The answer must reproduce all of the data below exactly and contain no images.

== == ==

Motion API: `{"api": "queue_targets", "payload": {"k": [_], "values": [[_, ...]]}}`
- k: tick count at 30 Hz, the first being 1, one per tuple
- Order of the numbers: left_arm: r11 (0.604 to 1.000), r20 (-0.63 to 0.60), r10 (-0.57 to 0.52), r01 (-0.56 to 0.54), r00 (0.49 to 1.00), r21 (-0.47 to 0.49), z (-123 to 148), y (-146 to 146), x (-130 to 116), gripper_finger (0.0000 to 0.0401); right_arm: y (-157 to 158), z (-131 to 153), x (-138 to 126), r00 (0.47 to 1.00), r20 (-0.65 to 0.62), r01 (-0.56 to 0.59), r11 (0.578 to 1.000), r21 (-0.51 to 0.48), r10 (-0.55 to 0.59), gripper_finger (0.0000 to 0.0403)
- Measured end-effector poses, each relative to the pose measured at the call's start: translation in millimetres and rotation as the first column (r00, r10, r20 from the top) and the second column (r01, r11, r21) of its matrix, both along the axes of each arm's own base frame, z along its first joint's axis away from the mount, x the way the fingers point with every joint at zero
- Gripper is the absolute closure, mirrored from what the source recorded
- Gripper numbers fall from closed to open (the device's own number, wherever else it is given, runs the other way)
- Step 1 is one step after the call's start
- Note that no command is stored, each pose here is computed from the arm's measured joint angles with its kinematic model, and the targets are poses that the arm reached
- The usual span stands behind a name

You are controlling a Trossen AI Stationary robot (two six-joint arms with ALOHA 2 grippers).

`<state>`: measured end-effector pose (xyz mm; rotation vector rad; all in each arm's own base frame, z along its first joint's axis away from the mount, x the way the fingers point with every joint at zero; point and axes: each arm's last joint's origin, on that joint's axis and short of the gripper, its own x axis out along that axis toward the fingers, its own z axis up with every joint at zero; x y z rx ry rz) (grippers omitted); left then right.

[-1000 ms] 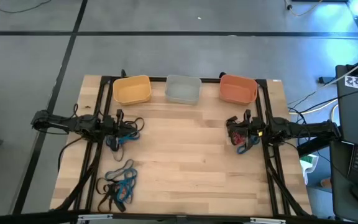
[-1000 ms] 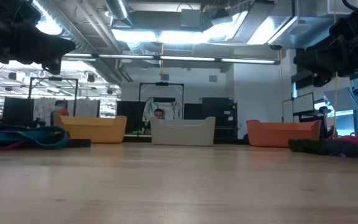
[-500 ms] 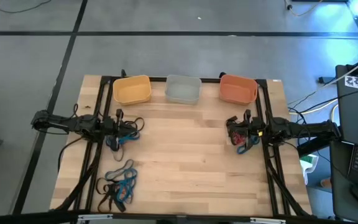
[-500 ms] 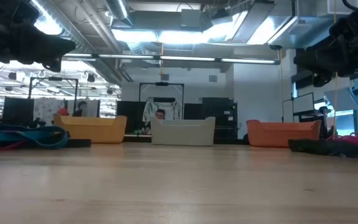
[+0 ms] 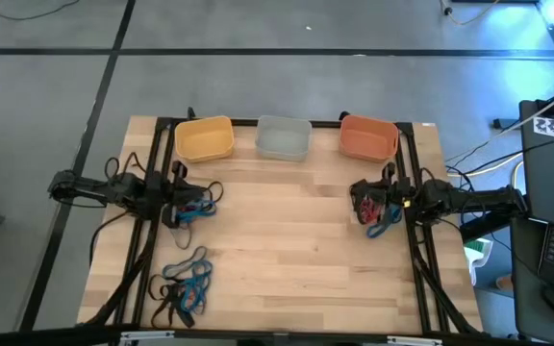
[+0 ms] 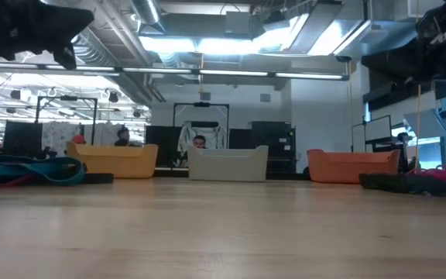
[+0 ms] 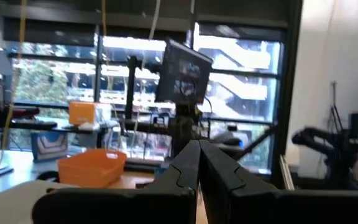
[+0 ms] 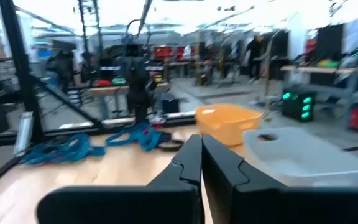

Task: Sort rubber bands into baskets
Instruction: Put the black rubber band into the yellow bin

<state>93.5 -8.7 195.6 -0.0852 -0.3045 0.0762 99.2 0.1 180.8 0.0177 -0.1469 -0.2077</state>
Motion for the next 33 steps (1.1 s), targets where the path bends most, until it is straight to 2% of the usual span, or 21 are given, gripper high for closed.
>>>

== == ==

▶ **Written response**
Motion API: `{"api": "queue_targets", "payload": {"k": [_], "values": [[_, ...]]}}`
- k: tick count at 30 Hz, the first being 1, one per tuple
- Order of the numbers: left_arm: r11 (0.604 to 1.000), r20 (-0.63 to 0.60), r10 (-0.57 to 0.52), r01 (-0.56 to 0.54), r00 (0.49 to 1.00), r21 (-0.47 to 0.49), z (-123 to 148), y (-146 to 146), x (-130 to 116), gripper_finger (0.0000 to 0.0401); right_arm: y (-157 to 158), z (-131 to 153), x (-138 to 126), r00 (0.47 to 1.00), r20 (-0.65 to 0.62), r01 (-0.56 to 0.59), r11 (0.578 to 1.000), r21 (-0.51 to 0.48), r10 (-0.55 to 0.59), gripper_finger (0.0000 to 0.0403)
- Measured end-effector poses, each relative to the pose measured at the call's start: translation in millimetres and rotation as the first column (r00, r10, r20 from the top) and the second column (r01, r11, r21) of its matrix, both along the axes of each arm's own base frame, z along its first joint's axis away from the mount, x the way the fingers point with every joint at zero
- Gripper is the absolute closure, mirrored from what the source recorded
- Gripper numbers fall from closed to open (the device's own number, wherever else it is given, runs the other way)
- Step 1 is one step after the call's start
- Note that no command is stored, each pose here is computed from the arm's measured joint angles with its kinematic model, and the targets are poses that the arm reached
- The usual span stands behind a name

You are controlling a Trossen AI Stationary robot (two six-joint arms with ALOHA 2 grippers).

`<state>`: measured end-effector pose (xyz mm; rotation vector rad; all in each arm's own base frame, z along its first joint's axis away from the mount, x the way the fingers point with every joint at zero; point and axes: each arm's last joint's origin, on that joint's axis and short of the gripper, its own x axis out along that axis toward the fingers, its own z axis up with every joint at zero; x y z rx ry rz) (grippers omitted); left then right.

[-1000 ms] 
[-1000 ms] 
[-500 ms] 
[-500 ms] 
[+0 ms] 
[+0 ms] 
[+0 ms] 
[+0 ms] 

Task: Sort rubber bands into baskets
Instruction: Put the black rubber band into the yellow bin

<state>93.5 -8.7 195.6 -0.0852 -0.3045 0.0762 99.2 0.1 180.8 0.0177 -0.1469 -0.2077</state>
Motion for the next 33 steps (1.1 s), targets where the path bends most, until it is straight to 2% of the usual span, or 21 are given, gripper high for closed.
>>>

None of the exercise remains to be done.